The EU is a politico-economic union of 28 Member States that are located primarily in Europe. Presently, the following countries are members of the EU: Austria, Belgium, Bulgaria, Croatia, Cyprus, Czech Republic, Denmark, Estonia, Finland, France, Germany, Greece, Hungary, Ireland, Italy, Latvia, Lithuania, Luxembourg, Malta, Netherlands, Poland, Portugal, Romania, Slovak Republic, Slovenia, Spain, Sweden, and the United Kingdom.

The EU operates through a system of supranational institutions and intergovernmental-negotiated decisions by the Member States. The supranational institutions are: the European Parliament, the European Council, the Council of the European Union, the European Commission, the Court of Justice of the European Union, the European Central Bank, and the Court of Auditors.

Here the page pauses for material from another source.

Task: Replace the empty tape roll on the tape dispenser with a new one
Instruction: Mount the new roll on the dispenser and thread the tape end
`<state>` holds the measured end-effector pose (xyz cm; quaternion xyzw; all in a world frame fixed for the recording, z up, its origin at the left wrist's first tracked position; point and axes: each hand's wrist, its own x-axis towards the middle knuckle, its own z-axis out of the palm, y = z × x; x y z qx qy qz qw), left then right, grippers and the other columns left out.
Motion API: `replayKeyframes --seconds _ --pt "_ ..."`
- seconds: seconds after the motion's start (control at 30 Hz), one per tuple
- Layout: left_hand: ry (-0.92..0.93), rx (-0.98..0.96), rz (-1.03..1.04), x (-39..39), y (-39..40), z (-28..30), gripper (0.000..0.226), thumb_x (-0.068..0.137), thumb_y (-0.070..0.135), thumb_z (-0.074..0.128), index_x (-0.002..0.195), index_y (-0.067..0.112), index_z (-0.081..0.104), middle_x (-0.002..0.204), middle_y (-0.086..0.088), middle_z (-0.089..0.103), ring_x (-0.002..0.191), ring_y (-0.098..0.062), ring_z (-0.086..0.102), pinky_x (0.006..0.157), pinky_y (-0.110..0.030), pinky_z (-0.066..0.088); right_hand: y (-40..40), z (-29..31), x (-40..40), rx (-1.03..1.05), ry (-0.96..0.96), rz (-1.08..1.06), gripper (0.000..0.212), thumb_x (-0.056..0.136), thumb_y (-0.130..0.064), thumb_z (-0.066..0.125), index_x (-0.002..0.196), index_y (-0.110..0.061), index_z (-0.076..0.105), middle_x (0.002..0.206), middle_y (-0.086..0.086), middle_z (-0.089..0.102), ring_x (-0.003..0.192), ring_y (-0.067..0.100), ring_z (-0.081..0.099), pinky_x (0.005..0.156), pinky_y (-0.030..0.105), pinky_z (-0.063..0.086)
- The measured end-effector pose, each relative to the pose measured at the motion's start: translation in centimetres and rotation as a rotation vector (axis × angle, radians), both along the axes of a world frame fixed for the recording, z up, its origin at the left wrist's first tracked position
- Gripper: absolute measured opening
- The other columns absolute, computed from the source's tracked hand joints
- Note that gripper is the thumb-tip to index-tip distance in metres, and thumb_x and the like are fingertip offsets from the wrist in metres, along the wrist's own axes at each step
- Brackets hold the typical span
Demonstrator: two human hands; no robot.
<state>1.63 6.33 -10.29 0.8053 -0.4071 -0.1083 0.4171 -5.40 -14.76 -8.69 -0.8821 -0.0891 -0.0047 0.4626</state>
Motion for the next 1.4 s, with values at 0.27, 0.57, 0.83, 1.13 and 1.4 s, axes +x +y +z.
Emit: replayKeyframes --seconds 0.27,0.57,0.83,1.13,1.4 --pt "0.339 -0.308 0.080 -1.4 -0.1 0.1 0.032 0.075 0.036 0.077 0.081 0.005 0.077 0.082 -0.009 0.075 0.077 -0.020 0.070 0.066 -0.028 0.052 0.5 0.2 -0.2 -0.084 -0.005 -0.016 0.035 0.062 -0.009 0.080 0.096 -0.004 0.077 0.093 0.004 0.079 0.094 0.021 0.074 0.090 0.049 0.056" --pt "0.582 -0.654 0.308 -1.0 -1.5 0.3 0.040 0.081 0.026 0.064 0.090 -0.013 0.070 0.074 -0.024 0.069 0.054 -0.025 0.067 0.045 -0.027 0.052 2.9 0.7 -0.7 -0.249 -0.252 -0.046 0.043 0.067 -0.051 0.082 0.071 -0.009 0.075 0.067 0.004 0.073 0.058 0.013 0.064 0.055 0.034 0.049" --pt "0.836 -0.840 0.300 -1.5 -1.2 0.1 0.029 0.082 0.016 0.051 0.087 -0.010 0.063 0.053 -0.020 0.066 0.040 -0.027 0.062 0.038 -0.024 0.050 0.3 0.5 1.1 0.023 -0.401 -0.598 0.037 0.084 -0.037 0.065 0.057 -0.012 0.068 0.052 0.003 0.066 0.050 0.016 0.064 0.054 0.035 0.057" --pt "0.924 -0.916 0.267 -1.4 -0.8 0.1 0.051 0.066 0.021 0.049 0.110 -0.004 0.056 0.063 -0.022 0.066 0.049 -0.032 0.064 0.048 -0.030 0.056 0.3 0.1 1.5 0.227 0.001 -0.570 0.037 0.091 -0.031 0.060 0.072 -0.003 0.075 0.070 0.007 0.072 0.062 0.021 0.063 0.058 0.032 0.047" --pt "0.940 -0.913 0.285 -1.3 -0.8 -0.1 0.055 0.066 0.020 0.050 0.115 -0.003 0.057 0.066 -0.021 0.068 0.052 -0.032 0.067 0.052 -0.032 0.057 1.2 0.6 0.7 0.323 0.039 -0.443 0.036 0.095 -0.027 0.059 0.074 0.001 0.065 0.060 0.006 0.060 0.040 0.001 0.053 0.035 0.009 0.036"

For the purposes of achieving a ‘single market’, the EU has developed a standardised system of laws and policies that apply in all Member States ensuring free movement of people, goods, services, and capital across Member States. The EU Value Added Tax (‘EUVAT’) is one such legislation. This tax is levied on goods and services supplied within the EU. While the EU’s supranational institutions themselves do not collect the tax, EU Member States are each required to adopt a VAT legislation that complies with the EU VAT code (read below about co-ordinated administration of value added tax within the EU).

EU VAT Area
The EU VAT area is a territory consisting of territory of all Member States of the EU and certain other countries which follow the EU rules on VAT . The principle is also valid for some special taxes on products like alcohol and tobacco. Goods are only considered as imported or exported if they enter or leave the EU area.

Authority and scope of the tax

The EU VAT system is regulated by a series of European Union directives issued by the European Council, the most important of which is the Sixth VAT Directive [Council Directive1 2006/112/EC of 28t November 2006 on the common system of value added tax]. The primary aim of the EU VAT directive is to harmonise VAT (content and implementation) within the EU VAT area. Besides this, the directive also specifies that VAT rates must be within a certain range. Some other key objectives of this directive are:

  • harmonisation of content and layout of the VAT declaration
  • regulation of accounting, providing a common legal accounting framework
  • detailed description of invoices2 and receipts3, meaning that Member States
  • have a common invoice framework
  • regulation of accounts payable
  • regulation of accounts receivable
  • standard definition of national accountancy and administrative terms.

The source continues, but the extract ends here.